── EXERCISE DATA
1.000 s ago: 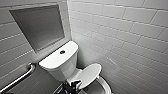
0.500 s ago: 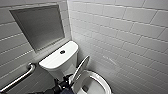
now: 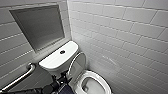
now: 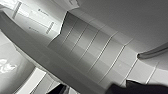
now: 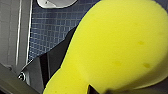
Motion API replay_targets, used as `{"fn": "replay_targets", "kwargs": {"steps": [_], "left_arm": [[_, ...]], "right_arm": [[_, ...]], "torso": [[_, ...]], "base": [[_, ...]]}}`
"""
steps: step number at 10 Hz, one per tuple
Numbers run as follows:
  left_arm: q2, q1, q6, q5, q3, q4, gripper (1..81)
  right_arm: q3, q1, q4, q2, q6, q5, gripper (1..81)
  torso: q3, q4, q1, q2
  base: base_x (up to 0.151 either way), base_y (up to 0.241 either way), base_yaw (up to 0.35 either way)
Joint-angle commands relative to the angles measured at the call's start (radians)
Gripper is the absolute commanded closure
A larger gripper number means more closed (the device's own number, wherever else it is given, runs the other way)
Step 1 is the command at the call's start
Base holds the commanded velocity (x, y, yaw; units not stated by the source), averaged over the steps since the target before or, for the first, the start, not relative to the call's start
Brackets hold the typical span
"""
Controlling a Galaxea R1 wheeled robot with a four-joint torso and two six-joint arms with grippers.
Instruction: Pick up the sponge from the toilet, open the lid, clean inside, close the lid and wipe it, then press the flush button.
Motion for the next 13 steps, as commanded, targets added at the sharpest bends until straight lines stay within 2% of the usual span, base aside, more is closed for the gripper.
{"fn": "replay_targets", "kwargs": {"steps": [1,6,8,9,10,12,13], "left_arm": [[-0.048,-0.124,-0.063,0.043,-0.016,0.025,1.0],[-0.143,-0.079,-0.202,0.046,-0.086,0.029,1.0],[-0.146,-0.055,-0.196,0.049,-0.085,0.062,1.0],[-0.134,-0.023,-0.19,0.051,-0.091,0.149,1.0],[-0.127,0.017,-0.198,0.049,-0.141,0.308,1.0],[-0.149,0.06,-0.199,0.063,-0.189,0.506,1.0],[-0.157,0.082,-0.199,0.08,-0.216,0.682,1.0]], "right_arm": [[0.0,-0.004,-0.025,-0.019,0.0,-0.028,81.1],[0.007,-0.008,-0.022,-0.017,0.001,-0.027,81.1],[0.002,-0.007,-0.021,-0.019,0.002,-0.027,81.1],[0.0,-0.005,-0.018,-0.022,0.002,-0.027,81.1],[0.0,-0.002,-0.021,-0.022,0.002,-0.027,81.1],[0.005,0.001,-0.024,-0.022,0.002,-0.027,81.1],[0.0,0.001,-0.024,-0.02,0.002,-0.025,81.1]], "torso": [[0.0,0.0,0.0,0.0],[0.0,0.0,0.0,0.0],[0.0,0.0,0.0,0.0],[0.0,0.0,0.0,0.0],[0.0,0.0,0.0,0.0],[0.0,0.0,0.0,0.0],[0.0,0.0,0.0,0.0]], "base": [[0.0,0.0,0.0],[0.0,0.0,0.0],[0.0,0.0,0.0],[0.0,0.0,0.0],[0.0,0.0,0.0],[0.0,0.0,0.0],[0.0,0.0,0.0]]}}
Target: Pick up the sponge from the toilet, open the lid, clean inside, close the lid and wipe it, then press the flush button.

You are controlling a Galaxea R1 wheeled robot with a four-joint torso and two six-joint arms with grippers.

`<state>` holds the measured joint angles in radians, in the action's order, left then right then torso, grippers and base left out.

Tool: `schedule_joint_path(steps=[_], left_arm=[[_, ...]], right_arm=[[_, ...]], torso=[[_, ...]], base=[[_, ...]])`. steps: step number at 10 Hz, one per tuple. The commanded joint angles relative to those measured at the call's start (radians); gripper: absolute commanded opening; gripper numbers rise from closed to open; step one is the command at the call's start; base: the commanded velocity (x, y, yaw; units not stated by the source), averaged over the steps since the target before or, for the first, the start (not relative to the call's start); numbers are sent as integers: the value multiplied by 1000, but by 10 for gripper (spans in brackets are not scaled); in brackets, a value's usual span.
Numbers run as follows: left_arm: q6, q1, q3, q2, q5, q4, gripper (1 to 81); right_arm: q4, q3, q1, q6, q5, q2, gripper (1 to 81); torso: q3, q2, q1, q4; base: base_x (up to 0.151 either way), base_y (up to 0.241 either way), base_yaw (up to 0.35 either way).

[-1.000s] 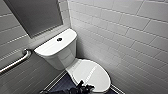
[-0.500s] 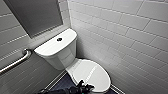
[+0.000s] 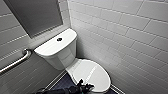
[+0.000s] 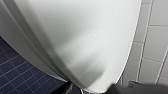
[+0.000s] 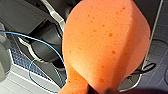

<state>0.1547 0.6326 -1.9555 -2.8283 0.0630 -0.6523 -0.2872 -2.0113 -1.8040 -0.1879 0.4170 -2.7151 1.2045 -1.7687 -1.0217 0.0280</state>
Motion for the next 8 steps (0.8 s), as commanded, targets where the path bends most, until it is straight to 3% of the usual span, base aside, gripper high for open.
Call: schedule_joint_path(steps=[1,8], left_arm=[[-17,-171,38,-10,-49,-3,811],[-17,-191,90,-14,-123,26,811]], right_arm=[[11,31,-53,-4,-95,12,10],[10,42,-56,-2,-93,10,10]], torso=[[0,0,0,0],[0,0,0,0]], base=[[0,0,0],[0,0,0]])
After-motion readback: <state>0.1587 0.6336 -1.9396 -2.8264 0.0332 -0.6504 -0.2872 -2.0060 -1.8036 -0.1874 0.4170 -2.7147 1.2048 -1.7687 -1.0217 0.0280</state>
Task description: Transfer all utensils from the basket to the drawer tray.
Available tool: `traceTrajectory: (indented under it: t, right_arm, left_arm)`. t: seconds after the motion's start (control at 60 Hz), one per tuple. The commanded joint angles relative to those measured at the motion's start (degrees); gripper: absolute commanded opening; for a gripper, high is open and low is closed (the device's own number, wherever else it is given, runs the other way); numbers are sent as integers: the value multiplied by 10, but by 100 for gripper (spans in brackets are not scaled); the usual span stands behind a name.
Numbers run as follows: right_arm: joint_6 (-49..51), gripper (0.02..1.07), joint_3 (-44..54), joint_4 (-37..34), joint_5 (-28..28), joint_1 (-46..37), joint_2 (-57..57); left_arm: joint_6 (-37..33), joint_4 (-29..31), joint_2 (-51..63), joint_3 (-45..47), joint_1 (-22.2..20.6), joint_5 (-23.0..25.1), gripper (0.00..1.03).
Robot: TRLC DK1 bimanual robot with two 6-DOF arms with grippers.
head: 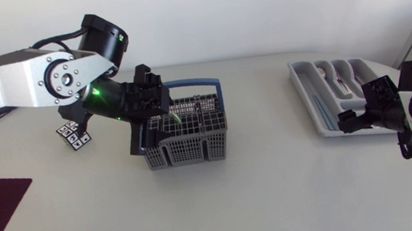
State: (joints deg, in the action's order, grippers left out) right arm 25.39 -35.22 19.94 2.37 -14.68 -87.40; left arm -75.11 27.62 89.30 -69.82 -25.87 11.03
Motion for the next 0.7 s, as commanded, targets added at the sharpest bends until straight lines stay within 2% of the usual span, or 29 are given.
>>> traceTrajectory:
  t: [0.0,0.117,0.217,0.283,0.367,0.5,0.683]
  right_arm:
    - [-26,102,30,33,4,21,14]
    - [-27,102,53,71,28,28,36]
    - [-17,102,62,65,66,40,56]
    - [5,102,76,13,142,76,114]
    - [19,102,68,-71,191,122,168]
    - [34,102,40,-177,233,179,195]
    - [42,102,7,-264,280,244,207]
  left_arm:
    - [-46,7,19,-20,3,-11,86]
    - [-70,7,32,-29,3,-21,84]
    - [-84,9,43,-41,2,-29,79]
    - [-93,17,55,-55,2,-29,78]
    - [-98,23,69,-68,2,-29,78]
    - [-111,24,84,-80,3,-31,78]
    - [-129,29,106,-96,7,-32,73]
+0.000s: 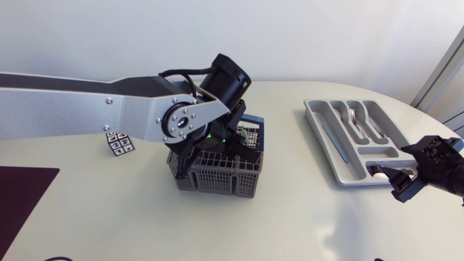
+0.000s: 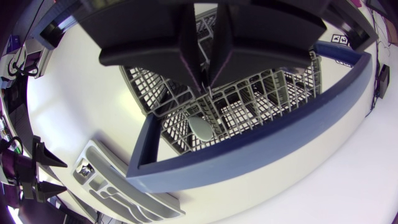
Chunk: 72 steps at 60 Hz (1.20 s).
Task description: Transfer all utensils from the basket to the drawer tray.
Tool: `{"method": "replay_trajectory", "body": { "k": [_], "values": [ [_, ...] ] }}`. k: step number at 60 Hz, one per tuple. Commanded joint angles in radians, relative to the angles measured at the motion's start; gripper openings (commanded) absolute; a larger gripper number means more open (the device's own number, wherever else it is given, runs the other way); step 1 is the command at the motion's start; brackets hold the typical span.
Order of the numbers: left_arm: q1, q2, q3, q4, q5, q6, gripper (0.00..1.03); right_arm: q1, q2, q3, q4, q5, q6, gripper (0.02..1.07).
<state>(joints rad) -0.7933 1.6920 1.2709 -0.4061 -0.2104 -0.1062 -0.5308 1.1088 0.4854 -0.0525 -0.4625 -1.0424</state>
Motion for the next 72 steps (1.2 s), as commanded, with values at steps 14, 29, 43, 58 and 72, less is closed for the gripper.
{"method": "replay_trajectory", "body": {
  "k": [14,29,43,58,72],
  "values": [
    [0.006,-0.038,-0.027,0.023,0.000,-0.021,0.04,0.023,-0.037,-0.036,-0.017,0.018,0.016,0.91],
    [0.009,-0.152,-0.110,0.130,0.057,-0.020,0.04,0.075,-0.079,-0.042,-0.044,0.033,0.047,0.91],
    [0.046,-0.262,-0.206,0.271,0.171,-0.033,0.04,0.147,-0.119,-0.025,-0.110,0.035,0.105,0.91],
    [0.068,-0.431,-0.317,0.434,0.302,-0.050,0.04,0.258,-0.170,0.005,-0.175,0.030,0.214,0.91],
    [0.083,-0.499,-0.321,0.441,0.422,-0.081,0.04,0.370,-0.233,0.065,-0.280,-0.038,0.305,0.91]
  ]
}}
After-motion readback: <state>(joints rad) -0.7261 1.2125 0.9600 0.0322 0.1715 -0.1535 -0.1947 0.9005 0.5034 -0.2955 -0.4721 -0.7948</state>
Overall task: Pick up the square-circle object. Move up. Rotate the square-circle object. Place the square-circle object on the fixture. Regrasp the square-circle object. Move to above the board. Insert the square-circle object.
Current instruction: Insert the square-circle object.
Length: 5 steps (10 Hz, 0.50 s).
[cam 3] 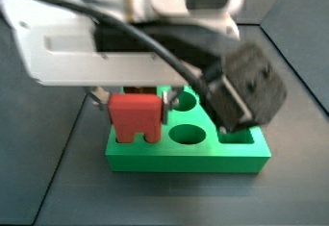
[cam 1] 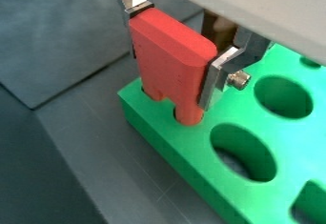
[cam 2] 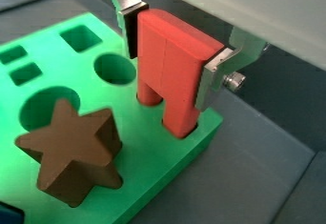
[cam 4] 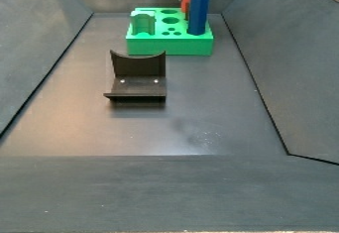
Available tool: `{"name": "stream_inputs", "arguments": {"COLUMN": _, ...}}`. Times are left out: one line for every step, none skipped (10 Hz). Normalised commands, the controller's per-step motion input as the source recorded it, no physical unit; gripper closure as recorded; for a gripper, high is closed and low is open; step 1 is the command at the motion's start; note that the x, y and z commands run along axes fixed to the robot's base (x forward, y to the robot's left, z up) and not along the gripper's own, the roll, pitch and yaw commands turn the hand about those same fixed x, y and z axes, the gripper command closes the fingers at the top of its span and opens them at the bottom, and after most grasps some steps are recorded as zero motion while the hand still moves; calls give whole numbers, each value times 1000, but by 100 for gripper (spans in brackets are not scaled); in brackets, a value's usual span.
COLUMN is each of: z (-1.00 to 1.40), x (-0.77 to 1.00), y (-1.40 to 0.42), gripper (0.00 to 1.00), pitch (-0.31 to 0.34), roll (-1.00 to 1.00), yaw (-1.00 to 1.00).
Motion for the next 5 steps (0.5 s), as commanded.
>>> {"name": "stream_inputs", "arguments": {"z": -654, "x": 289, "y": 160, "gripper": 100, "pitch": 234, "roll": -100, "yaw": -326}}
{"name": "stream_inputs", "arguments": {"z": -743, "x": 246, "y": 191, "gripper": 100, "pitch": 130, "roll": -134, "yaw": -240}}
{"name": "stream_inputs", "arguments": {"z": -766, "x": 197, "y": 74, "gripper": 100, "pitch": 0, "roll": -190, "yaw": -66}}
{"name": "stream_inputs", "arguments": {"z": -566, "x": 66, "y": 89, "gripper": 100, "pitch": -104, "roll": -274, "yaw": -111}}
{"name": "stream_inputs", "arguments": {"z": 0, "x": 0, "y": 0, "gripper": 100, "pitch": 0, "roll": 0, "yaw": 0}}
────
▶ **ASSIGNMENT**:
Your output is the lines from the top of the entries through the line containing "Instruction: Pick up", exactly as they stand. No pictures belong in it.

▶ **SOLUTION**:
1.000 s ago: 
0.500 s ago: 
now: 
now: 
now: 
Motion API replay_targets, used as `{"fn": "replay_targets", "kwargs": {"steps": [_], "left_arm": [[_, ...]], "right_arm": [[_, ...]], "torso": [[_, ...]], "base": [[_, ...]]}}`
"""
steps: step number at 10 Hz, one per tuple
Numbers run as follows:
  left_arm: q2, q1, q6, q5, q3, q4, gripper (1..81)
  right_arm: q3, q1, q4, q2, q6, q5, gripper (1..81)
  torso: q3, q4, q1, q2
  base: base_x (up to 0.151 either way), base_y (up to 0.241 either way), base_yaw (up to 0.35 either way)
Joint-angle commands relative to the angles measured at the call's start (radians)
Gripper is the absolute commanded closure
A larger gripper number means more closed (the device's own number, wherever else it is given, runs the other way)
Step 1 is the command at the call's start
Base holds the commanded velocity (x, y, yaw; units not stated by the source), averaged over the steps since the target before or, for the first, the start, not relative to the call's start
Brackets hold the typical span
"""
Controlling a Galaxea R1 wheeled robot with a four-joint torso and two six-joint arms with grippers.
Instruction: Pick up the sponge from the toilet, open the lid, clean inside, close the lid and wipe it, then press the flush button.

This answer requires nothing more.